Suggerivo all’OdG una norma che, di fatto disincentivando nei giornali il ricorso a chi non è iscritto all’albo, ostacola i falsi giornalisti. Ma c’è anche l’altro lato della medaglia.

 

Il mio post del marzo scorso (un po’ provocatorio, lo ammetto), che invitava l’OdG a fare leva sulle nuove norme dell’Ispettorato Nazionale  in materia di lavoro autonomo occasionale non intellettuale, per “stanare” e perseguire l’abuso di professione e di titolo professionale da parte di falsi giornalisti, dei quali ormai i giornali pullulano, ha sollevato parecchio clamore, un certo dibattito e qualche reazione a sorpresa.

Alcune di queste mi hanno fatto molto riflettere sulla vastità del problema, nonchè sulla molteplicità dei punti di vista dai quali la questione può essere osservata e sulle diverse sensibilità che essa può toccare. Innescando così, fatalmente, anche l’apertura di ragionamenti diversi.

Col neopresidente dell’Ordine dei Giornalisti della Toscana, Giampaolo Marchini, è nato una sorta di stimolante dibattito privato che mi dà ora lo spunto per questo nuovo post.

L’oggetto del contendere (si fa per dire) è stato l’aggettivo “abusivo”. E non si è trattato affatto, come potrebbe sembrare, di una semplice faccenda terminologica, bensì di sostanza.

Io  – sintetizzo, per brevità – avevo dato all’espressione il significato tecnico derivante dall’esercizio, da parte di qualcuno, di un abuso, considerando quindi implicito che fossero definibili “abusivi” coloro i quali, senza essere iscritti all’Albo dei Giornalisti, si definissero tali o esercitassero la professione senza averne i titoli. Contro costoro suggerivo l’invocazione della normativa in parola.

Marchini mi ha risposto che l’abusivismo professionale è una fattispecie esecrabile da combattere senza quartiere, ma che farlo attraverso l’applicazione di quella norma avrebbe rischiato di sortire effetti paradossali: avrebbe infatti potuto fornire all’editore, sorpreso dagli ispettori con un pubblicista a lavorare abusivamente in redazione, l’argomento per dire che il pubblicista medesimo si trovava lì come semplice “collaboratore occasionale” e non come un dipendente di fatto. Se combattere in tal modo l’abuso di professione, ha aggiunto, significa indebolire le possibilità di lotta contro altri abusi, come quelli delle aziende editoriali, forse bisogna trovare strade diverse.

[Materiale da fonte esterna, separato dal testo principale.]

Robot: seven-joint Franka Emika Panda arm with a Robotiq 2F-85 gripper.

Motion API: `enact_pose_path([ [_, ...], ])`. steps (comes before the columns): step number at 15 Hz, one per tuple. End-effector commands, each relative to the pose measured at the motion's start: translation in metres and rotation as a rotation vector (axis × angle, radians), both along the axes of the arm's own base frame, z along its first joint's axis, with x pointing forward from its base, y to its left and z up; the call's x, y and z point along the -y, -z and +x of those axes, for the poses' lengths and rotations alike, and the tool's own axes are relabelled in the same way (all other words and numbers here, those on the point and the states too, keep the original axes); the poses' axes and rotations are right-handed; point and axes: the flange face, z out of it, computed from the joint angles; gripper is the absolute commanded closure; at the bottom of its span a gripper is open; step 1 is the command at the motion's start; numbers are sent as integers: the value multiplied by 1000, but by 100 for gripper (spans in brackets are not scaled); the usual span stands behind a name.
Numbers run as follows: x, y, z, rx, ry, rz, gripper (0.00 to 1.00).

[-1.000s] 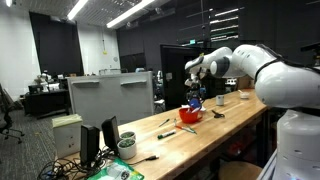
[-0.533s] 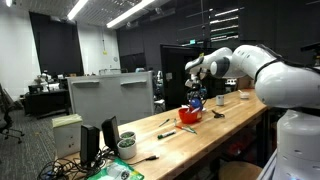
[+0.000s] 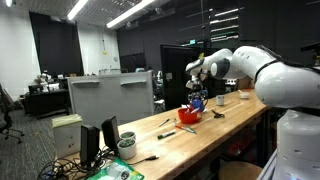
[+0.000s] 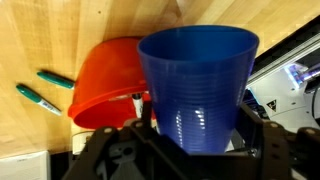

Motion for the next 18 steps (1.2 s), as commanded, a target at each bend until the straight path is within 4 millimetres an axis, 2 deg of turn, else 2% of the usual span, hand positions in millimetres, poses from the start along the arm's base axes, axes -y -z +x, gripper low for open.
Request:
enact_pose_path([
  [1,-1,4,-1,-10,5,38,46],
  [7,-3,17,-5,-43,-10,77,46],
  [18,-5,29,-5,-53,-21,94,46],
])
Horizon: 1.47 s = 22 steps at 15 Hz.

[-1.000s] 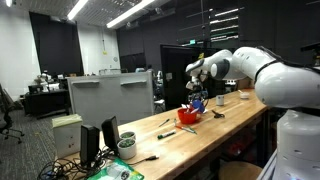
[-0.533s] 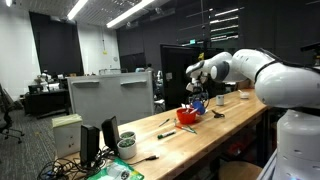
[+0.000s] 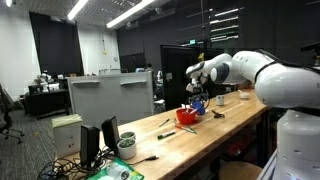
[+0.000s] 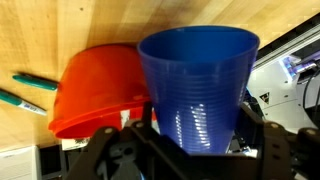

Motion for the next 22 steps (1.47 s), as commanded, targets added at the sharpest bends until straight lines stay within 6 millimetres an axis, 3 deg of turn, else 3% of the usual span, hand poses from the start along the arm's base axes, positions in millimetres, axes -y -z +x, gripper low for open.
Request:
enact_pose_path([
  [1,0,6,0,2,1,28,46],
  [5,0,6,2,10,-3,20,46],
  [6,0,5,3,14,-2,11,5],
  [9,1,3,4,25,-5,1,0],
  [15,3,-3,7,48,-8,-26,0],
  [22,10,-35,35,185,-27,-279,0],
])
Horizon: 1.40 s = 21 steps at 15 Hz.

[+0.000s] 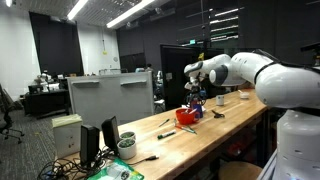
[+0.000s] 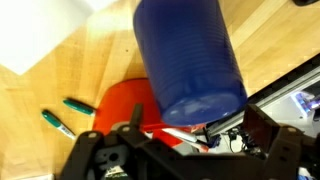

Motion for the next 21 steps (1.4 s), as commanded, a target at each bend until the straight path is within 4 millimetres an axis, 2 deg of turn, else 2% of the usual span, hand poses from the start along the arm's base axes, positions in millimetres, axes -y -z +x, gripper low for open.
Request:
enact_pose_path([
  [1,-1,-26,14,64,-38,-141,0],
  [6,-4,-52,27,119,-93,-273,0],
  [15,4,-69,66,305,-176,-577,0],
  [21,0,-84,86,427,-265,-676,0],
])
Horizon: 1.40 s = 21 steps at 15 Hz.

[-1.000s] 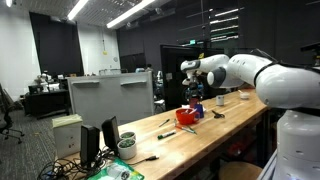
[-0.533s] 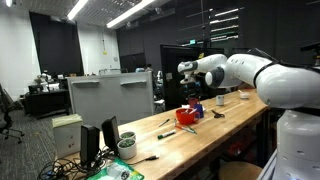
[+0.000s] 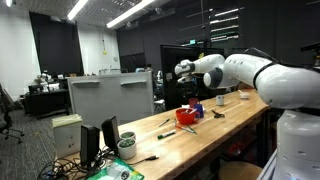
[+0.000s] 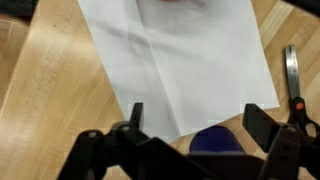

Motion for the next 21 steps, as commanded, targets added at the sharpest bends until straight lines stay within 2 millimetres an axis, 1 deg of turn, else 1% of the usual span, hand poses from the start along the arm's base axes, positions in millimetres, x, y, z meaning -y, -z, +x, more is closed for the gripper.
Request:
enact_pose_path([
  [1,-4,-19,10,52,-75,-75,0],
  [5,3,-25,13,101,-90,-103,0],
  [6,1,-13,13,88,-78,-68,0],
  [15,4,-17,13,100,-77,-79,0],
  [17,4,-15,14,98,-98,-88,0],
  [19,5,-15,13,85,-165,-93,0],
  [20,-26,-13,29,81,-194,-105,0],
  [21,-33,-13,32,69,-224,-123,0],
])
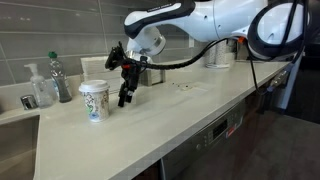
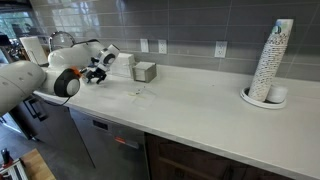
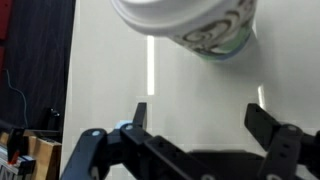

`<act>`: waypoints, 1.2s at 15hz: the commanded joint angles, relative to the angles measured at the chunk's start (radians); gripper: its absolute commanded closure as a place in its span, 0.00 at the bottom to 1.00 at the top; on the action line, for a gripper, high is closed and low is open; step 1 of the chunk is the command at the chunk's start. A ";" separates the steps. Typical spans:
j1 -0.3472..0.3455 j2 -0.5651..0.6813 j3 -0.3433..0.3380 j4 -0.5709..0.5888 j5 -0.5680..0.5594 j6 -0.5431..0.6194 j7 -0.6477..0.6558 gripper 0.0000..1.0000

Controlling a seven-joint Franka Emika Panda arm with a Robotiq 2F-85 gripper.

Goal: Place the cup next to the sink

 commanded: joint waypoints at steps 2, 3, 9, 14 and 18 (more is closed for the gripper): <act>0.025 -0.100 -0.060 -0.036 -0.154 0.002 0.096 0.00; 0.039 -0.121 -0.072 -0.032 -0.186 0.003 0.104 0.00; 0.166 -0.233 -0.083 -0.037 -0.331 -0.059 -0.006 0.00; 0.227 -0.282 -0.078 -0.037 -0.361 -0.208 -0.187 0.00; 0.243 -0.337 -0.086 -0.042 -0.390 -0.382 -0.350 0.00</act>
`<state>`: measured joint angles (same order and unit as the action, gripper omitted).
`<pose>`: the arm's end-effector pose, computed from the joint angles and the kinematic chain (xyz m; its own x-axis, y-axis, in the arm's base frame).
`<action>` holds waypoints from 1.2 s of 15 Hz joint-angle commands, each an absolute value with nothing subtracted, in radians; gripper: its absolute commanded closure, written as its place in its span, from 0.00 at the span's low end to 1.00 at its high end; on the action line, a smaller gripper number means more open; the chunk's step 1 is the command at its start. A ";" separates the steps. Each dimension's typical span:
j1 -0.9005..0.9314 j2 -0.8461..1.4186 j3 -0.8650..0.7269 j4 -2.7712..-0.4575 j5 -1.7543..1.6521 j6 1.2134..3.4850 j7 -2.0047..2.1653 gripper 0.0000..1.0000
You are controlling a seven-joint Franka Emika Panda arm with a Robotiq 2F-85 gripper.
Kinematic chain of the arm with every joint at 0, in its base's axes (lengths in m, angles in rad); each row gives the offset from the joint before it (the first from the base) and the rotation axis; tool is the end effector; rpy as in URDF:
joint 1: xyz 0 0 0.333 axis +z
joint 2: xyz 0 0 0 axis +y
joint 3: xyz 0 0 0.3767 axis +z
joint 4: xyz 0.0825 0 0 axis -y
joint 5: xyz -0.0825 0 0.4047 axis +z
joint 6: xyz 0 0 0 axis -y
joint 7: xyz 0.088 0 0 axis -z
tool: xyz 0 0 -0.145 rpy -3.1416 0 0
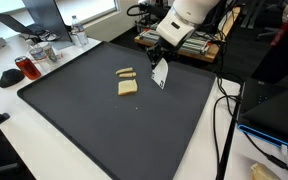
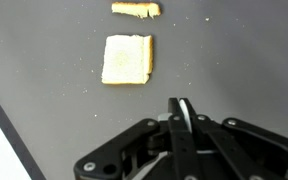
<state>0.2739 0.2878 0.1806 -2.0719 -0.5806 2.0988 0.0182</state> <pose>0.5475 0.2158 0.2887 0.7063 0.6452 -0.2913 0.7063 -0.6150 0.3505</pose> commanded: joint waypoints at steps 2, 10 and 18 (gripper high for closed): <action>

Allora ci ho pensato su. E ho concluso che avevamo ragione tutti e due. La cosa triste, casomai, è che per non danneggiare qualcuno si debba rinunciare a difendere qualcun altro. A riprova che i problemi della categoria si sono a tal punto condensati in un unico blocco da non poter essere affrontati separatamente.

In altre metaforiche parole, abbiamo una sola luna e le dita sono quelle di osservatori che la guardano da prospettive diverse.

Sarebbe necessario che tutto ciò sfociasse in una sintesi e in un’azione unitaria. Cosa possibile solo se le diverse tipologie di cui si compone oggi la professione giornalistica troveranno uguale rappresentanza e peso nelle istituzioni della categoria.